Hans Christian Andersen was one of the most famous authors and poets of Denmark. Although he wrote many plays, poems and novels, he’s best known for his fairy tales, such as ‘The Little Mermaid’, ‘The Emperor’s New Clothes’, ‘The Princess and the Pea’ or ‘The Ugly Duckling’.
His works considerably shape the country’s culture still to this day and have become an important part of the Scandinavian collective consciousness. Originally from Odense, Denmark, Andersen spent most of his life in Copenhagen. Many places his life revolved around can still be visited today as well as many attractions and monuments that were erected in the writer’s honor.
Nyhavn is one of Copenhagen’s most iconic neighborhoods and a must-see during your visit to the Danish capital. Once a busy commercial port, this district was known as a hub for sailors, corruption and prostitution. Nowadays, it is one of the city’s hippest neighborhoods and the colorful houses and canals are a popular photo scene and known for its great food and cultural scene.
Andersen used to live in Nyhavn 20, the Boel House, from 1834 to 1838. In fact, he wrote his first fairy tales such as ‘The Tinder Box’ and ‘Little Claus and Big Claus’ while living in the house on the second floor. From 1848 to 1865 he eventually lived in Nyhavn 67 from where he had a magnificent view over the city. This is where he wrote ‘Little Mermaid’ and ‘The Snow Queen.’
The Round Tower was constructed in the 17th century during the height of Denmark’s astronomical achievements. Today, it is especially famous for the wide spiral path that leads to the top of the tower from where you have a magnificent view over Copenhagen but it also hosts many exhibitions and events at the Grand Library Hall.
In fact, Hans Christian Andersen used to study here, so you can wander around on the Danish author’s footsteps. The Hall once was home to the entire book collection of the university. Andersen not only visited the library frequently but also found inspiration here for his tales.

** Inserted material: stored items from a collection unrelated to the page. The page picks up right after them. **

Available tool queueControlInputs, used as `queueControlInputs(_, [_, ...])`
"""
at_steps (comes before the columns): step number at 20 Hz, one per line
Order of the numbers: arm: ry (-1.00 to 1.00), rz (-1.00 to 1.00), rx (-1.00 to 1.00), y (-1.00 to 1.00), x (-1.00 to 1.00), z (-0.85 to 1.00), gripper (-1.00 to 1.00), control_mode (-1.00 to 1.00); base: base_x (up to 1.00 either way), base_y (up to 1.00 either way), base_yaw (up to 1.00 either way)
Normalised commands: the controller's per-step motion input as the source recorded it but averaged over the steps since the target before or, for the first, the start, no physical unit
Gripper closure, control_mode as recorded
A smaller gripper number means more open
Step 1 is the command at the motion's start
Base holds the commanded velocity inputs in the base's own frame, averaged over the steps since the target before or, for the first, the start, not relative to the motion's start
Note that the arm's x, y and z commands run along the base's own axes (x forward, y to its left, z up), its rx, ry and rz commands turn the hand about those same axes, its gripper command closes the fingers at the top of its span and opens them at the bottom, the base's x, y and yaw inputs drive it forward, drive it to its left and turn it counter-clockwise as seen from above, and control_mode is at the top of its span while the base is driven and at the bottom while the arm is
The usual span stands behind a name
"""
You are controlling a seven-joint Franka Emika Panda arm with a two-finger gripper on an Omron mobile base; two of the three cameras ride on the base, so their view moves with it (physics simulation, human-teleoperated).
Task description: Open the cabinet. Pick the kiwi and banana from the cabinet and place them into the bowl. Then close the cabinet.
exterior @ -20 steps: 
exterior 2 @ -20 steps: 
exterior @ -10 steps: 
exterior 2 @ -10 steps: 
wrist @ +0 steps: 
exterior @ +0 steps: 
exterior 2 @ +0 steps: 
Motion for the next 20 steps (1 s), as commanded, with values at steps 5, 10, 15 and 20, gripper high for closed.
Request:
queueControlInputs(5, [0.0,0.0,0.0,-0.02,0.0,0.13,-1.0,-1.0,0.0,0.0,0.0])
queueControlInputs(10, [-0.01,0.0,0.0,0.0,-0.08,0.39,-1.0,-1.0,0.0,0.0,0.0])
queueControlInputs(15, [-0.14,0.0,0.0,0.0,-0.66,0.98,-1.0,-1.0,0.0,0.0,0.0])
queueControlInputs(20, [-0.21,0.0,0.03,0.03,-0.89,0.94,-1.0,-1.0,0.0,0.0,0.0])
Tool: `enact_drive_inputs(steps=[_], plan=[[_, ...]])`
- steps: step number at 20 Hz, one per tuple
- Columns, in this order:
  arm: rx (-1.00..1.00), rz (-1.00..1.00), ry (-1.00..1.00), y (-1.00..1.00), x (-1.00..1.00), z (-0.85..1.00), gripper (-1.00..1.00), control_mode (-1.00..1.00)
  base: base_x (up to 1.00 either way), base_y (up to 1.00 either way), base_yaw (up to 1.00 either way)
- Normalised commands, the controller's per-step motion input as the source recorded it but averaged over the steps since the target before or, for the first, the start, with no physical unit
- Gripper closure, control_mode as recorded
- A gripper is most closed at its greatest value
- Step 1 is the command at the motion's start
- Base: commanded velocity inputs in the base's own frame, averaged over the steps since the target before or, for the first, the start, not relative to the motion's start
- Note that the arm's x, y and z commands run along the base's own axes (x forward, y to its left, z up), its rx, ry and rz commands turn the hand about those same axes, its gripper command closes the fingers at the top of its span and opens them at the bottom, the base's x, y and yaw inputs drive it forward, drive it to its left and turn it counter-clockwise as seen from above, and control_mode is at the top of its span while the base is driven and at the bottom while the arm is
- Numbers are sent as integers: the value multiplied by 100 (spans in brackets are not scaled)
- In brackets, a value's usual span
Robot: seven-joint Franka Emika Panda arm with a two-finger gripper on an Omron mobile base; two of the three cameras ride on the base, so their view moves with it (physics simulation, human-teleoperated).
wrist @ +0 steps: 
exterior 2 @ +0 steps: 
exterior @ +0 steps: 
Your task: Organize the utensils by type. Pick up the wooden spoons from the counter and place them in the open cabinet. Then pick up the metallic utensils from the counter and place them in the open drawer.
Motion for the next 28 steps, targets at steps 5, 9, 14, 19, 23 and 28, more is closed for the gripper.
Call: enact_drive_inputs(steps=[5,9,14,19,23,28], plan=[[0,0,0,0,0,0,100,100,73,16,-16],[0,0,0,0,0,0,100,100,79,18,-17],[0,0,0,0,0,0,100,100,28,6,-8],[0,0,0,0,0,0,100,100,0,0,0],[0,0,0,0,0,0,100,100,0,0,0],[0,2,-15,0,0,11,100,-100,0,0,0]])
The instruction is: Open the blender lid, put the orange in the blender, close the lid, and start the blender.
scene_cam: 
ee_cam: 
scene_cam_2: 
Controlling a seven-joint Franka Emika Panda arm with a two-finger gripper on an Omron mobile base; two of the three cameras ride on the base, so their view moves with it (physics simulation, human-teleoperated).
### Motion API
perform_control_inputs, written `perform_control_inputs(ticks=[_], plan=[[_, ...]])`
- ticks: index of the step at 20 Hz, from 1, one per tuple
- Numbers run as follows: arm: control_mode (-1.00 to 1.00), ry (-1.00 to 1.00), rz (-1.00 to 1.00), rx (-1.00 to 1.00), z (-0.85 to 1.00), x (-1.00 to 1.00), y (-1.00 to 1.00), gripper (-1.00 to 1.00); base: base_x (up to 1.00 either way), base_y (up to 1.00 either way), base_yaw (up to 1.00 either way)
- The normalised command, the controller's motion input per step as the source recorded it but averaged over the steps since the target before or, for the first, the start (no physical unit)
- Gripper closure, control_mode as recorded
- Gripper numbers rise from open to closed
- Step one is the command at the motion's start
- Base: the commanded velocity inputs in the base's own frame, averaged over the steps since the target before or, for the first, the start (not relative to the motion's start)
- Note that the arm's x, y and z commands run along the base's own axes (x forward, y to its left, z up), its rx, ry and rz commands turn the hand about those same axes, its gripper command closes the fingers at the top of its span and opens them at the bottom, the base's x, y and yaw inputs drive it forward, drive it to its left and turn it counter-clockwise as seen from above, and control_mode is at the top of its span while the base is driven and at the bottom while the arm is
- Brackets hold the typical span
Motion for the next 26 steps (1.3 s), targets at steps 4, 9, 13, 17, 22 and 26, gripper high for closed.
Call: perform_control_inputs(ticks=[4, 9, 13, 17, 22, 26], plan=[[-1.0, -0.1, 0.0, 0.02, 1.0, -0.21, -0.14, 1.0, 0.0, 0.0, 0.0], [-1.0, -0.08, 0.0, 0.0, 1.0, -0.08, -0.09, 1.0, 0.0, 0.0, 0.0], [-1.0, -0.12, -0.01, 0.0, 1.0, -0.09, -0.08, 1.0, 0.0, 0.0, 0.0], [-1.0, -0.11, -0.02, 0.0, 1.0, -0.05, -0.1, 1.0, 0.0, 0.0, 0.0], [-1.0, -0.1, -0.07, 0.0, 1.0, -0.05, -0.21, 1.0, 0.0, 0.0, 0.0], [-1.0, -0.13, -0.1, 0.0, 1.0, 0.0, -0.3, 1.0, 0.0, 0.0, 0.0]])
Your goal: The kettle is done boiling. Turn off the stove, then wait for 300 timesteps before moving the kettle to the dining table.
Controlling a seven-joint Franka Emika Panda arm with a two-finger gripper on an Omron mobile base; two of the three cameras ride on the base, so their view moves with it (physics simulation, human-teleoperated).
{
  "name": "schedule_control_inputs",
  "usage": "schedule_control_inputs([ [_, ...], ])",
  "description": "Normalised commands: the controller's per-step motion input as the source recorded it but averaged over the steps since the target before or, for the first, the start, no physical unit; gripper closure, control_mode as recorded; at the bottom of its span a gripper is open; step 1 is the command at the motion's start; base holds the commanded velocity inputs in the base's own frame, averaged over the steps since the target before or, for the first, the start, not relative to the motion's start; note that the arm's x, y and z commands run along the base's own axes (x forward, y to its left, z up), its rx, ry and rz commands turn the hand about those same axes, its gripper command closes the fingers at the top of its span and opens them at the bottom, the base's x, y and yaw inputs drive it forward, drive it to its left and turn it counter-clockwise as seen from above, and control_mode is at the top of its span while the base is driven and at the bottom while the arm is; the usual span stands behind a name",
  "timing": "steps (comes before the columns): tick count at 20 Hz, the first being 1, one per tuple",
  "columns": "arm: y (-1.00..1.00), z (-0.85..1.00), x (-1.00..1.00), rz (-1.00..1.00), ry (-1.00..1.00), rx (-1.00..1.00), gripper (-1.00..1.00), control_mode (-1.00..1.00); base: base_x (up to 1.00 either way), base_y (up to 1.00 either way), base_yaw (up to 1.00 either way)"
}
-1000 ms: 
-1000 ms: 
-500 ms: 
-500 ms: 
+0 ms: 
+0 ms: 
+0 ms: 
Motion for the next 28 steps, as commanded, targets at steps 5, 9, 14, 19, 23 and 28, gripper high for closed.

Arguably one of the most iconic sights in Copenhagen, the Little Mermaid is based on Andersen’s famous fairy tale of the same name. The world-famous statue was created by Edvard Eriksen and unveiled in 1913. The tale was first published in 1837 as part of a collection of other fairy tales and has been the inspiration for the popular children stories.
The story follows the Little Mermaid who saves the life of a shipwrecked prince. She then exchanges her beautiful voice for legs in order to win the prince’s love. And although the prince very much enjoys the Little Mermaid’s company, he falls in love with a temple woman who he believed saved his life. Instead of seeking revenge, the Mermaid throws herself into the sea, awaiting to turn into sea foam. Due to her selfishness she turns into a luminous and ethereal earthbound spirit.
The statue is positioned right at the coastline and is one of the most photographed statues in the world, so keep in mind that it tends to get a little crowded around here. If you want to see the Little Mermaid from an another angle and learn more about her tragic tale, you can alternatively take a boat tour around Copenhagen.
If you want to pay your respects to Andersen, you can visit his grave at the Assistens Kirkegård, one of Copenhagen’s most historical and best known cemeteries. Andersen died in his home in Rolighed in 1875 and is buried on the cemetery at section P no. 32.
The cemetery is also the resting places of many famous Danish personalities, such as Søren Kierkegaard and Ben Webster. However, it is not only a place of mourning but also a great location to take a walk and experience more than 250 years of Copenhagen’s history.
The King’s Garden is one of Copenhagen’s most beautiful parks and home to a statue of Andersen. The garden was built by Christian IV in the 17th century and is the ideal place for a walk in the writer’s footsteps due to its beautiful rose garden, herbaceous borders and fountains.
The sculpture of Andersen was made by August Saabye in 1880 and shows the writer with a book in his lap as if he’s reading. Also pay close attention to the statue’s base: it shows various brass reliefs with illustration of Hans Christian Andersen’s fairy tales including ‘The Stork’ and ‘The Ugly Duckling.’
Ripley’s Believe it or not! In Copenhagen is home to the Hans Christian Andersen Experience and takes you on a journey through the past and the writer’s many fairy tales, bringing the world of ‘Thumbelina’ and ‘The Little Mermaid’ to life through lights, sound and even scent.
Ripley’s makes you experience the stories in completely new way but you can also walk along the streets of 19th century Denmark and peek over Andersen’s shoulder. Learn how he rose to international fame from humble beginnings and peek over his shoulder in the study – can you see which story he’s working on?